The Oracle
from the History of Rock & Roll
2009
destroyed by fire - 2011
Exhibitions
Houston, Texas, Allegories, December 7, 2009
Bering Art Collective, Houston, Texas, The History of Rock & Roll, October 9 - 30, 2010
The Oracle is the genesis of the History of Rock & Roll series—a prototype, a proof of concept, and a prophecy. Though unplayable and ultimately destroyed in a studio fire in 2011, it remains the spiritual first guitar in the collection.


Unlike the others, The Oracle was built from a Stratocaster facsimile made by an unknown manufacturer. Its specs were nearly identical, but its soul was singular. The finishing—lacquer, not nitrocellulose—was done entirely by hand in the studio. Sanding, prep, and paint were all part of the experiment. The neck was painted as well, a decision that rendered the guitar unplayable: pressing strings to the fretboard would scratch the paint. The pickups were installed out of order, their wires cut when the mistake was discovered. But the image remained intact.
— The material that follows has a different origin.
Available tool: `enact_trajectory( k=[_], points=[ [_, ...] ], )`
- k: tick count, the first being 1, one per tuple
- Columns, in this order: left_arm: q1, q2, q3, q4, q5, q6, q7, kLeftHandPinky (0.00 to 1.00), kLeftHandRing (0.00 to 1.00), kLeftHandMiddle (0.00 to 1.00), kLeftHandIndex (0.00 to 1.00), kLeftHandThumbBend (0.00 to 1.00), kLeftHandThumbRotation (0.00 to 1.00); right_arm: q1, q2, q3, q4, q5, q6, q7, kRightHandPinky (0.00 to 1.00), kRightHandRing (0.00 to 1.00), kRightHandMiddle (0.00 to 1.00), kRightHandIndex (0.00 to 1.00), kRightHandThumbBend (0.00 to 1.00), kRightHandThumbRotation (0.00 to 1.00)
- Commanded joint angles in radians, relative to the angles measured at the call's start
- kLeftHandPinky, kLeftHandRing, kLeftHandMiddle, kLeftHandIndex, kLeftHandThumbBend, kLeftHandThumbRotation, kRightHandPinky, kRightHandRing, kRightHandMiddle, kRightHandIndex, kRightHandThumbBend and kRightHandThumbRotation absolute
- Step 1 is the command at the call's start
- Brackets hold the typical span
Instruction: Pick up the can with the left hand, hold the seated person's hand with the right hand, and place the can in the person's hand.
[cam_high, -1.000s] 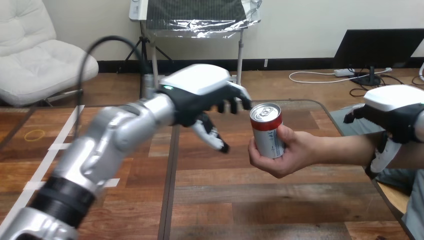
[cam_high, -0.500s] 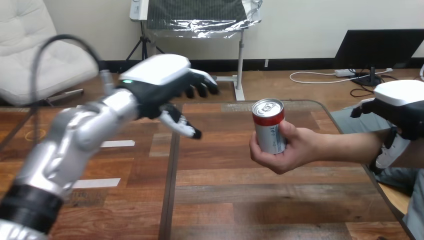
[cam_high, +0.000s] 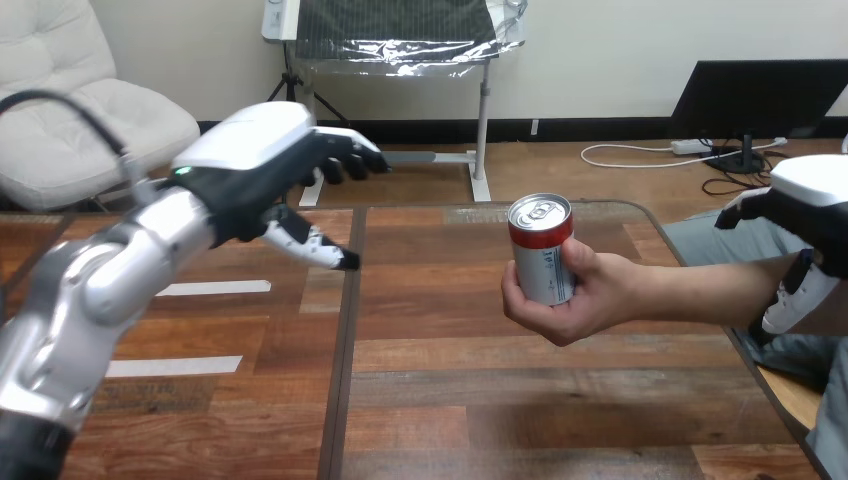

The front features a silhouette of a woman, lips slightly parted, poised to release a secret sound. She floats in a cosmic void, surrounded by a sparkling hum. The reverse shows a mouth opened wide, unleashing a spectrum of color—a visual metaphor for rock & roll erupting into the world.


The Oracle was inspired by a moment in an Andrews Sisters song from the WWII era, where one sister growls—a sound more at home in a 1990s garage band than in 1940s swing. That growl, for you, was a signal. A rupture. A prophecy. A voice announcing its disdain, its frustration, its future.


Though it no longer exists, The Oracle lives on as a conceptual cornerstone. It is the first utterance. The spark. The myth before the music.